The review study, titled “Alport syndrome: deducing the mode of inheritance from the presence of haematuria in family members” was published in the journal Pediatric Nephrology.
Alport syndrome can be caused by three different types of genetic defects: a mutation in one copy of the COL4A5 gene, called X-linked inheritance; two mutations in both copies — one copy inherited from the mother and one from the father — of the COL4A3 or the COL4A4 gene, called autosomal recessive inheritance; and in rare cases a mutation in a copy of either COL4A3 or COL4A4, called autosomal dominant inheritance.
It is important to distinguish among each type of inheritance, particularly X-linked inheritance, which occurs in 85 percent of the families, and autosomal recessive inheritance, which accounts for the remaining 15 percent.
“This distinction is important because different modes of inheritance mean that different family members are at risk of being affected,” the review report stated.
Some clinicians have deduced the pattern of inheritance using hematuria, or the presence of blood in urine — a primary symptom of Alport syndrome — as a marker of affected individuals within a family. The presence of hematuria in family members is a sign that the disease has been inherited and helps doctors determine the pattern of disease transmission.
However, using hematuria to determine Alport syndrome inheritance has several pitfalls, said the author of the study, Judy Savige, PhD, a group leader and professor at Australia’s Royal Melbourne Hospital.

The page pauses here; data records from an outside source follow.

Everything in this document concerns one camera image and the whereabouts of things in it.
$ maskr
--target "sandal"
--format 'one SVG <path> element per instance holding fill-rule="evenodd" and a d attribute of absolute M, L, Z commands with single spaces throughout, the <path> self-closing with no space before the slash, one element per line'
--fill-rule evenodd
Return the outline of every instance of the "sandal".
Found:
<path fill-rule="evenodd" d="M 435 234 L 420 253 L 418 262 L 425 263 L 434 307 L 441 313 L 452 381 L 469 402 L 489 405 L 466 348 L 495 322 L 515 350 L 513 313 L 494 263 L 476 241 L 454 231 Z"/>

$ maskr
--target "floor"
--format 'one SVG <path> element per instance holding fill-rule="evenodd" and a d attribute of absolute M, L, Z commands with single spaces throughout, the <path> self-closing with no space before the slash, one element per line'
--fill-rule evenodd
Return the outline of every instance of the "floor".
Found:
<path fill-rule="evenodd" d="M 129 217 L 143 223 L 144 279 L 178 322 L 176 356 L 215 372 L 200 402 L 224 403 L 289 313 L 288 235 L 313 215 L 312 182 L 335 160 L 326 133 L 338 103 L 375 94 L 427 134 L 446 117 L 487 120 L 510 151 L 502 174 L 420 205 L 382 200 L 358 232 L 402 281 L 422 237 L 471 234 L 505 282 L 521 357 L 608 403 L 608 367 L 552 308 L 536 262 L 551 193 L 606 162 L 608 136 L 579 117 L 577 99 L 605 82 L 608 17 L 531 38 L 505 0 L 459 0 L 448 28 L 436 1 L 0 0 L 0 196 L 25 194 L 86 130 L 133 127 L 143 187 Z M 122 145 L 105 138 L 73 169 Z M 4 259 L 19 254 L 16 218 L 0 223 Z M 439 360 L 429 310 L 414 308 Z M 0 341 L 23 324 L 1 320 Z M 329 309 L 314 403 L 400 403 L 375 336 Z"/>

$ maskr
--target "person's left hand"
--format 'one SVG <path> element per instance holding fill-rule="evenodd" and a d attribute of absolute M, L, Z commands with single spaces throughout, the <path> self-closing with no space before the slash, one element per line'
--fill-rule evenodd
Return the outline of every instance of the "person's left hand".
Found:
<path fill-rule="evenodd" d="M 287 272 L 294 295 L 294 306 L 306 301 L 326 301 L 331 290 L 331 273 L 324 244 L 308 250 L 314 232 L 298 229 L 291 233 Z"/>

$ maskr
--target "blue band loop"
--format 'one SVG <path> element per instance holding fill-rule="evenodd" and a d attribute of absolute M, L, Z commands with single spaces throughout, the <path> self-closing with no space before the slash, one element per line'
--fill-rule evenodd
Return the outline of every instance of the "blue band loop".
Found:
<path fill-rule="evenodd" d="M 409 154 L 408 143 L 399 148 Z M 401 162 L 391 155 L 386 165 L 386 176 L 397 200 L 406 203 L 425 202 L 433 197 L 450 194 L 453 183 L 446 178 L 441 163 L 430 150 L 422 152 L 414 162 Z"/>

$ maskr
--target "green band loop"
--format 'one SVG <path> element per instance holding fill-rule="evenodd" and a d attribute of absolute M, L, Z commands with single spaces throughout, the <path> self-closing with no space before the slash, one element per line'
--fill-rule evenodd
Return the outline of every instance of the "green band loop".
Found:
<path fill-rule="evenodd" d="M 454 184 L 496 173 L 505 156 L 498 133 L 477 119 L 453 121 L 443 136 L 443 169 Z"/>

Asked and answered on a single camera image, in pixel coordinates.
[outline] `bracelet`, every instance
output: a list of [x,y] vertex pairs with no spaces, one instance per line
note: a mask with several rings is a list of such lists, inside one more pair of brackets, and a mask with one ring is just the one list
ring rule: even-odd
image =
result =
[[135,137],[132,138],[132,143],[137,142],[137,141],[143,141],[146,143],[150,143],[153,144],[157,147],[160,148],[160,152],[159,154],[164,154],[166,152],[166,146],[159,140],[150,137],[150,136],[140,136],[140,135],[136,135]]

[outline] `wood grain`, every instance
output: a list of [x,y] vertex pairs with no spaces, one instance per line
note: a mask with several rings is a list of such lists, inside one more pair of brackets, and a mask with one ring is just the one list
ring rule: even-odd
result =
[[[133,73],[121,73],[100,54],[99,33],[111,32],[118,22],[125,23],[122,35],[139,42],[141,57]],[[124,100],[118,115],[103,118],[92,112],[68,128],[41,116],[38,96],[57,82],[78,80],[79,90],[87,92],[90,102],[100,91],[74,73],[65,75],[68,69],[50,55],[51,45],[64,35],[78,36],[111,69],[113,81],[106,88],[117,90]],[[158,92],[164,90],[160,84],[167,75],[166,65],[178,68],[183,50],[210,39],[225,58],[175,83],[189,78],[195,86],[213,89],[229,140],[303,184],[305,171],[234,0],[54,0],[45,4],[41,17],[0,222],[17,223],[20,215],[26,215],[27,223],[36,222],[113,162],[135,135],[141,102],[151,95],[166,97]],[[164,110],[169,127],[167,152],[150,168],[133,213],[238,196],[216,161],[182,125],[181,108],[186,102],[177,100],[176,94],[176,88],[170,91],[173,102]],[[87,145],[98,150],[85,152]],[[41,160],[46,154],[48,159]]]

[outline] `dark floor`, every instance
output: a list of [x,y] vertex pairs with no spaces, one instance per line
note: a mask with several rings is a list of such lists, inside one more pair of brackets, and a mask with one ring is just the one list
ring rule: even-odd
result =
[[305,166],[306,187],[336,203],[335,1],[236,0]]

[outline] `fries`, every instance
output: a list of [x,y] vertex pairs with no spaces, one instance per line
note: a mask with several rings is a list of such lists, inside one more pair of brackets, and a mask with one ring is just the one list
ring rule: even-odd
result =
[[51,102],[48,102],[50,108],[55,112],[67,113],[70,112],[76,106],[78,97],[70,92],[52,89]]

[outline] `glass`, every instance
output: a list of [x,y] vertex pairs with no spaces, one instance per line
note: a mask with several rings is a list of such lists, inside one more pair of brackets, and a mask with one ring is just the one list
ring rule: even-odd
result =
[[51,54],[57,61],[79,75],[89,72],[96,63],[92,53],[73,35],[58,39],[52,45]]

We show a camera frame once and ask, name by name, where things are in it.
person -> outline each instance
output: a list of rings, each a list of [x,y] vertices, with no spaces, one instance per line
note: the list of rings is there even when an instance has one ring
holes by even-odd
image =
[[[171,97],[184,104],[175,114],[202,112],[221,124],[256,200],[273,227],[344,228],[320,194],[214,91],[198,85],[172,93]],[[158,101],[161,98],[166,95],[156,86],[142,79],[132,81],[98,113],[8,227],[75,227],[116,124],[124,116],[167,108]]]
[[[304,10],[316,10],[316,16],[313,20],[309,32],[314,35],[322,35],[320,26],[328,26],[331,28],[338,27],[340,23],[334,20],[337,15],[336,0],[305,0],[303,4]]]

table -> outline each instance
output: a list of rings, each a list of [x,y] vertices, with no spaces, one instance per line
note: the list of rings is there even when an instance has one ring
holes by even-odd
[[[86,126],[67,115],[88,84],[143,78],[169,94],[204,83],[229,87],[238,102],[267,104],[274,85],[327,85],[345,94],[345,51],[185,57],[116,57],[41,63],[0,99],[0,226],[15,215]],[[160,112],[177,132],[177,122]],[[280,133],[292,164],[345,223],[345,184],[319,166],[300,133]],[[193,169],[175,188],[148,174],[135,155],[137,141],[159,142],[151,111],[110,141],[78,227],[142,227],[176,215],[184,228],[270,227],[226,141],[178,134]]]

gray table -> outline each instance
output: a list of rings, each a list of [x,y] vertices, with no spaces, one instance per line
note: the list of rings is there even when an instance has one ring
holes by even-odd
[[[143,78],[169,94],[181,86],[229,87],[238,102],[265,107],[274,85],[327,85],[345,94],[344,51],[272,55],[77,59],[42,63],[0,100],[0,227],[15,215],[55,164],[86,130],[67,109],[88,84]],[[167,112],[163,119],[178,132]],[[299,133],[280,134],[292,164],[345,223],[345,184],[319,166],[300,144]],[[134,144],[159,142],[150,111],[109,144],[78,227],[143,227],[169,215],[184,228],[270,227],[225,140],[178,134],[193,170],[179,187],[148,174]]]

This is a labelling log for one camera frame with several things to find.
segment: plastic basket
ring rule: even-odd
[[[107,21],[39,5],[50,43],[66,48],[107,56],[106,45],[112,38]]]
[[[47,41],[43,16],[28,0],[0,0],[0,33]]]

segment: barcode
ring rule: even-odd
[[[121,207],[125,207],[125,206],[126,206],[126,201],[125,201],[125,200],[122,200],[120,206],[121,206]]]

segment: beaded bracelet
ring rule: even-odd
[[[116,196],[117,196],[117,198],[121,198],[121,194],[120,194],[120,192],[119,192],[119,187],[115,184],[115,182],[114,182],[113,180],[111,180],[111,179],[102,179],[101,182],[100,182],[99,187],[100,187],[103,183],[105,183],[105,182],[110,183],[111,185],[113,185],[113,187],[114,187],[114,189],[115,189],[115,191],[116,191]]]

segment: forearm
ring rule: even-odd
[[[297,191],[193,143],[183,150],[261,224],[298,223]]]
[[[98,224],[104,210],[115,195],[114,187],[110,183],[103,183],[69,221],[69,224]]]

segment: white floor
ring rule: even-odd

Savige said clinicians at the hospital have been using hematuria to construct family trees and determine inheritance patterns in more than 75 families over the past 20 years.
But in some of these families, hematuria was not enough or even misleading to identify the mode of inheritance; rather, genetic testing was able to unequivocally determine it.
The report describes eight families, each illustrating different possible pitfalls of using hematuria to determine the mode of inheritance.
The families included sporadic cases of Alport syndrome with no prior family history, subjects with hematuria only or hematuria plus renal failure, a consanguineous family and a family with two different kidney diseases.
In many of the cases, a diagnosis of Alport syndrome or thin basement membrane nephropathy (also a cause of hematuria, but normally not harmful to kidney function) had been confirmed by a renal biopsy. However, kidney biopsies have become less common and cannot alone identify disease inheritance reliably.
The cases show that deducing inheritance based on hematuria may be ambiguous or incorrect, particularly in families with few members or where too few have been tested for hematuria; in families comprising mainly women who lack the typical symptoms or signs of Alport syndrome; families where the father is not available for testing for hematuria; or when other renal diseases may coexist within the family.
Genetic testing “not only enables the diagnosis of Alport syndrome to be made, but also indicates whether inheritance is X-linked or autosomal recessive,” the researcher stressed.
She added that the “Expert guidelines for the management of Alport syndrome and Thin basement membrane nephropathy” advocates genetic screening as the most accurate method to determine the type of Alport syndrome inheritance.
Tests have also shown that Alport syndrome’s genetic basis may be more complicated than once thought. Advanced DNA sequencing technologies, for instance, have demonstrated that some people have mutations in other kidney-related genes, such as NPHS2.